News Release: Stress-Tests Show Capital One-Discover Merger Would Increase Systemic Risk

FOR IMMEDIATE RELEASE

July 26, 2024

CONTACT

Carter Dougherty, carter@ourfinancialsecurity.org

Stress-Tests Show Capital One-Discover Merger Would Increase Systemic Risk

WASHINGTON — The Federal Reserve’s 2024 stress-test results, which found that Capital One’s credit card portfolio is increasingly vulnerable to macroeconomic swings that could undermine its financial viability, highlights why federal regulators should block its proposed merger with Discover.

“The banking agencies should block the proposed Capital One-Discover merger to prevent the creation of another too-big-to-fail bank that today’s stress-test shows poses an increasing risk to the financial system and the broader economy,” said Patrick Woodall, managing director of policy at Americans for Financial Reform. “The wave of bank mergers after the mid-1990s contributed to the fragility and systemic risk that caused the 2008 financial crisis that disproportionately harmed the economic security of Black and Latine families.”

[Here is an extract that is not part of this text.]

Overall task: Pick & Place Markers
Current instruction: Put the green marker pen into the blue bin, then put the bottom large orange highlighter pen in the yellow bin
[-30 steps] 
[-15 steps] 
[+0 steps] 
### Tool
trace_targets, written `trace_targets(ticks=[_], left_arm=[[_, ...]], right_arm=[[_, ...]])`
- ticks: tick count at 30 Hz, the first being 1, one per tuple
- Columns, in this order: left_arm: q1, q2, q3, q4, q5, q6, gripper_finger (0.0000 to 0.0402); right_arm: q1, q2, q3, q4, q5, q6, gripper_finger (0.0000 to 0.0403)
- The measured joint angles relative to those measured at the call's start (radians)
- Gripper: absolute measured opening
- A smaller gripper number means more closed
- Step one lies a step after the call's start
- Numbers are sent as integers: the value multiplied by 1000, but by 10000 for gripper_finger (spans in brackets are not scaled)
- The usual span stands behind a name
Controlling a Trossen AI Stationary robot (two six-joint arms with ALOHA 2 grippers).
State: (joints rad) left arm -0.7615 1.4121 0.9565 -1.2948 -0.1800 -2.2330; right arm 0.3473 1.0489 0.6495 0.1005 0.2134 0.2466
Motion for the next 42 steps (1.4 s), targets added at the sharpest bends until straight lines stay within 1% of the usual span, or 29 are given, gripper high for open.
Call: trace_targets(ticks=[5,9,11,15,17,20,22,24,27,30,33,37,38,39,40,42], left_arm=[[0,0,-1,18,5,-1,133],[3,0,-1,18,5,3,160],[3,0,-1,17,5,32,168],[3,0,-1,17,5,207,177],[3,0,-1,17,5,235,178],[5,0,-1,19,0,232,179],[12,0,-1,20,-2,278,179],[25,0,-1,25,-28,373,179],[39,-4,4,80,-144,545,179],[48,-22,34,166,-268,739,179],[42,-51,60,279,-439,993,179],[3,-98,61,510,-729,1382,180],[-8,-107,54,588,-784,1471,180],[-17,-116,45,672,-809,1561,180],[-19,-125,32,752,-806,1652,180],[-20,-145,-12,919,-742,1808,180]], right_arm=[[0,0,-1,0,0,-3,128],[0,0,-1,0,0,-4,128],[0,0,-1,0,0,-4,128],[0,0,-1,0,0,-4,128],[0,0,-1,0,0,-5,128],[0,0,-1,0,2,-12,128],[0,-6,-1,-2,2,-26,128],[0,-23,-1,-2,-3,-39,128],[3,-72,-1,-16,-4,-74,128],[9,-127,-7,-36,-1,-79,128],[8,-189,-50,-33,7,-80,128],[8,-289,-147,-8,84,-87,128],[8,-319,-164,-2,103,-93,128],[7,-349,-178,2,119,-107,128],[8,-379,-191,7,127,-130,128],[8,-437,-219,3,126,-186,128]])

The Fed’s findings underscore how the proposed Capital One takeover of Discover Financial Services could pose significant, systemic risks to the stability of the financial system. The Bank Merger Act and Bank Holding Company Act, the controlling statutes in merger decisions, direct federal banking regulators to consider how consolidation can pose “risk to the stability of the United States banking or financial system.”

Some basic financial analysis reveals the risks of this proposed transaction:

  • Capital One, though nominally a deposit-taking bank, is heavily weighed down by credit card loans, representing nearly 30 percent of its assets. The combination with Discover would make credit card loans nearly 40 percent of assets, which would be more than 7 times the credit card asset share of JPMorgan Chase and 5 times Citibank, currently the two largest card lenders in the United States.
  • In 2023, both Capital One and Discover had much higher credit card delinquency rates than the average of the 100 largest banks (4.61 percent, 3.67 percent, and 2.97 percent, respectively) and Capital One’s charge-off rate was much higher than at the 100 largest banks (4.57 percent and 3.96 percent). The higher concentration of riskier-than-average credit card loans makes Capital One — and even more for Capital One-Discover — especially vulnerable to economic shocks.
  • The 2024 stress-test found that the value of Capital One’s credit card portfolio could fall by 23.2 percent in a severe adverse scenario (4.5 percent higher than its 2023 stress-test estimate of a 22.2 percent decline). The scale of those potential losses would significantly undermine Capital One’s earnings and financial viability before the Discover takeover.
  • The 2024 stress test found that an adverse scenario could cause losses for a combined Capital One-Discover credit card loan portfolio that amount to $53.6 billion, which would erode the viability and future prospects of the merged institution. (The stress test estimates 20.3 percent losses for Discover’s credit card loans.)
  • A severe shock could compromise the bank’s ability to provide critical functions including credit card lending as well as credit card and debit transactions and the sheer size of the combined bank would make it difficult for other players to fill the gaps.

“Even without the Discover takeover, today’s stress test shows the growing vulnerability of Capital One to macroeconomic stresses,” said Woodall. “Adding Discover’s massive credit card lending to Capital One’s already overweight credit card portfolio could substantially destabilize the financial system.”